● **TO DO**:
Without changing a word, copy every line of the listing below and leave out the images.

----- DATA

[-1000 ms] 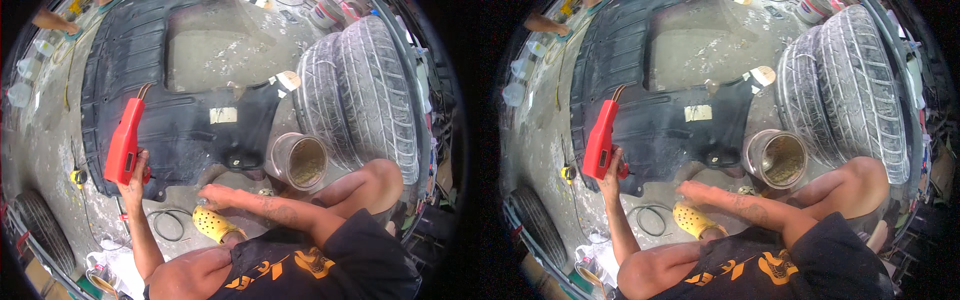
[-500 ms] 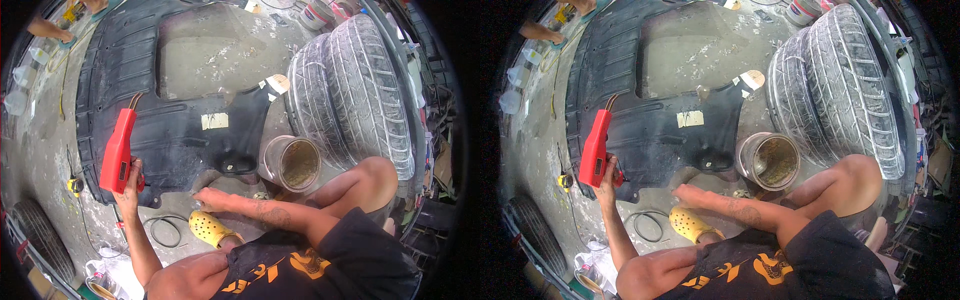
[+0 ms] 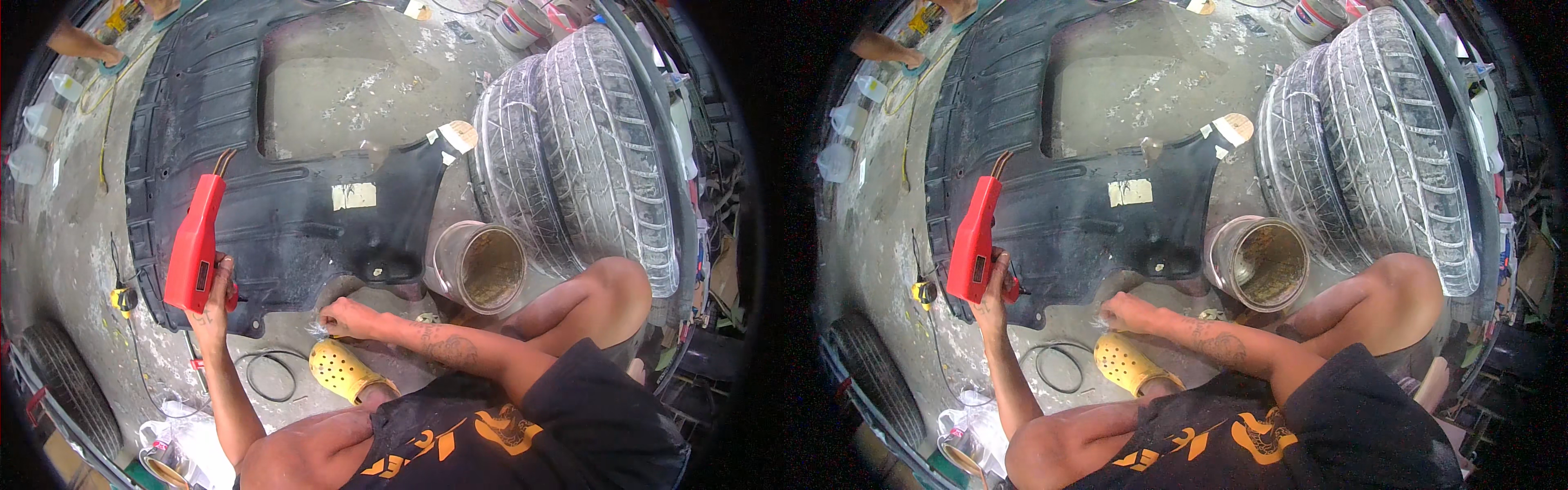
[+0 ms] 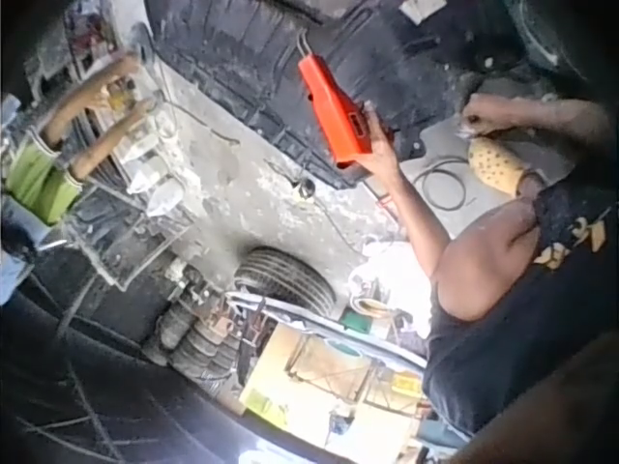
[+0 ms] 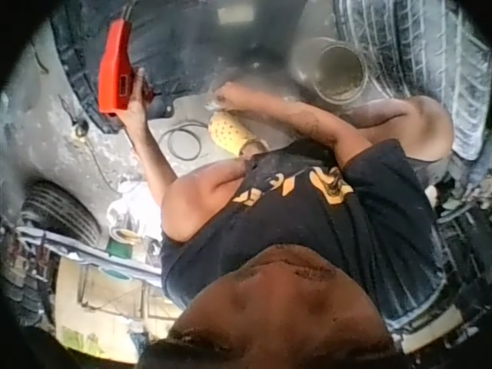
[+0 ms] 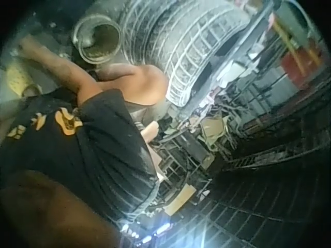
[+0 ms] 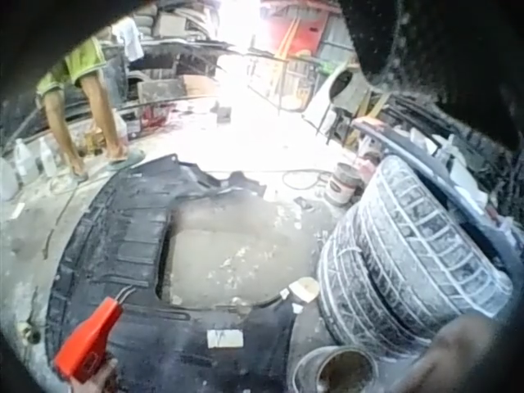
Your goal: Repairing a crack in an automotive plastic splash guard using a heat stapler tool.
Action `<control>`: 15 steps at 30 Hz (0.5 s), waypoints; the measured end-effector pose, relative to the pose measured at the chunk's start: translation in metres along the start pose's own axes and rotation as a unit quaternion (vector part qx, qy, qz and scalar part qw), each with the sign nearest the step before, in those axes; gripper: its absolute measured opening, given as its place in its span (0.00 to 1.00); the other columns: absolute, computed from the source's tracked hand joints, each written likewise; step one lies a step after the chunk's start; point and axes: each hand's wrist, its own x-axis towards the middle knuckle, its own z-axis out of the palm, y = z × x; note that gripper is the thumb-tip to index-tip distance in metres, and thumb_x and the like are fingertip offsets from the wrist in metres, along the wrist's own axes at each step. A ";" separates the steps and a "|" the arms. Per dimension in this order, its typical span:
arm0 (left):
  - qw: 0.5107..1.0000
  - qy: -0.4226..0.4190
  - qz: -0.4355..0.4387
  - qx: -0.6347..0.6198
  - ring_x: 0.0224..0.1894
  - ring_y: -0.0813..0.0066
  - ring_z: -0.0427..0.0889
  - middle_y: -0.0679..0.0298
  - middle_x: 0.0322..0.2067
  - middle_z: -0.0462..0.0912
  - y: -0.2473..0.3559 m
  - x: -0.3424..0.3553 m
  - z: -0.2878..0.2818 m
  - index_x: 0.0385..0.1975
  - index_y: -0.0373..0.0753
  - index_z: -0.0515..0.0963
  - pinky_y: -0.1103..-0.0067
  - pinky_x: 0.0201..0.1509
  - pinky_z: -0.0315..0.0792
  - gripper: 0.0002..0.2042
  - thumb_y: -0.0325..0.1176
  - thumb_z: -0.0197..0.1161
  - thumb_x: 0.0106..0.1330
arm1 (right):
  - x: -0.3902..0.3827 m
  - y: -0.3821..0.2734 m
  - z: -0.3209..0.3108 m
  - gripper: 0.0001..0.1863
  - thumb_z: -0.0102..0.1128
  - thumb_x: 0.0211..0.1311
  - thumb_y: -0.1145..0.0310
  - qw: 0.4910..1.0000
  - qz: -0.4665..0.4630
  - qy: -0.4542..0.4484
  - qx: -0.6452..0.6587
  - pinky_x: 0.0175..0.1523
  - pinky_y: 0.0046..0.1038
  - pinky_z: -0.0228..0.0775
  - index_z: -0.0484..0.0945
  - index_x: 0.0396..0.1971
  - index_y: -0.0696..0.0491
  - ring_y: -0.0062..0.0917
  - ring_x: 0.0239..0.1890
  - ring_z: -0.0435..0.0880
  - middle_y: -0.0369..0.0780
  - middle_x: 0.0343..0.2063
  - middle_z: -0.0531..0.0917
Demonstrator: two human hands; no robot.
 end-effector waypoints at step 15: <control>0.995 -0.019 0.058 0.085 0.35 0.75 0.81 0.66 0.32 0.84 -0.008 -0.003 -0.013 0.42 0.37 0.80 0.75 0.42 0.75 0.14 0.36 0.71 0.61 | 0.005 -0.018 -0.017 0.10 0.63 0.55 0.70 0.995 0.037 -0.066 -0.071 0.41 0.37 0.73 0.81 0.34 0.60 0.42 0.33 0.84 0.52 0.30 0.83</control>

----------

● **RESPONSE**:
[-1000 ms] 
[-500 ms] 
[+0 ms] 
[+0 ms] 
[+0 ms] 
[+0 ms] 
[+0 ms] 
Your goal: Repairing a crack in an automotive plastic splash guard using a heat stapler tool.
Action `<control>`: 15 steps at 30 Hz (0.5 s), waypoints; the measured end-effector pose, relative to the pose measured at the chunk's start: translation in metres along the start pose's own axes and rotation as a unit quaternion (vector part qx, qy, qz and scalar part qw), each with the sign nearest the step before, in those axes; gripper: its absolute measured opening, given as its place in its span (0.00 to 1.00); the other columns: absolute, computed from the source's tracked hand joints, each written likewise; step one lies a step after the chunk's start; point and axes: each hand's wrist, its own x-axis towards the middle knuckle, its own z-axis out of the palm, y = z × x; note that gripper is the thumb-tip to index-tip distance in metres, and thumb_x and the like are fingertip offsets from the wrist in metres, along the wrist's own axes at each step. A ";" separates the steps and a "|" the arms. Per dimension in this order, its typical span:
arm0 (left):
  - qw: 0.5107..1.0000
  - qy: -0.4226..0.4190
  - qz: -0.4355..0.4387
  - qx: -0.6347..0.6198
  - ring_x: 0.0224..0.1894
  - ring_y: -0.0813..0.0066
  - ring_z: -0.0427..0.0889
  - middle_y: -0.0679..0.0298
  - middle_x: 0.0322..0.2067
  - middle_z: -0.0462..0.0912
  - y: -0.2473..0.3559 m
  - x: -0.3424..0.3553 m
  - z: -0.2878..0.2818 m
  - index_x: 0.0385..0.1975
  - index_y: -0.0373..0.0753
  - index_z: -0.0515..0.0963
  - pinky_y: -0.1103..-0.0067
  - pinky_x: 0.0201..0.1509
  - pinky_z: -0.0315..0.0792
  - gripper: 0.0002..0.2042
  - thumb_y: -0.0325..0.1176
  - thumb_z: -0.0197..0.1161
  - thumb_x: 0.0106..0.1330
arm1 (right):
  - x: -0.3902..0.3827 m
  - y: -0.3821..0.2734 m
  - z: -0.3209..0.3108 m
  - gripper: 0.0001..0.1863
  - thumb_z: -0.0102..0.1128
  - thumb_x: 0.0211..0.1311
  - thumb_y: -0.1145..0.0310
  - qw: 0.4910..1.0000
  - qz: -0.4665..0.4630
  - qy: -0.4542..0.4484
  - qx: -0.6452..0.6587
  - pinky_x: 0.0175..0.1523
  - pinky_y: 0.0046..0.1038
  - pinky_z: -0.0228..0.0775
  - index_z: -0.0484..0.0945
  - index_x: 0.0396..0.1971
  - index_y: -0.0696..0.0491
  - ring_y: -0.0062..0.0917
  - ring_x: 0.0239..0.1890
  - ring_z: -0.0435..0.0880
  - middle_y: -0.0369..0.0780
  - middle_x: 0.0343..0.2063
  - middle_z: -0.0531..0.0917
Demonstrator: two human hands; no robot.
 end-effector waypoints at step 15: <control>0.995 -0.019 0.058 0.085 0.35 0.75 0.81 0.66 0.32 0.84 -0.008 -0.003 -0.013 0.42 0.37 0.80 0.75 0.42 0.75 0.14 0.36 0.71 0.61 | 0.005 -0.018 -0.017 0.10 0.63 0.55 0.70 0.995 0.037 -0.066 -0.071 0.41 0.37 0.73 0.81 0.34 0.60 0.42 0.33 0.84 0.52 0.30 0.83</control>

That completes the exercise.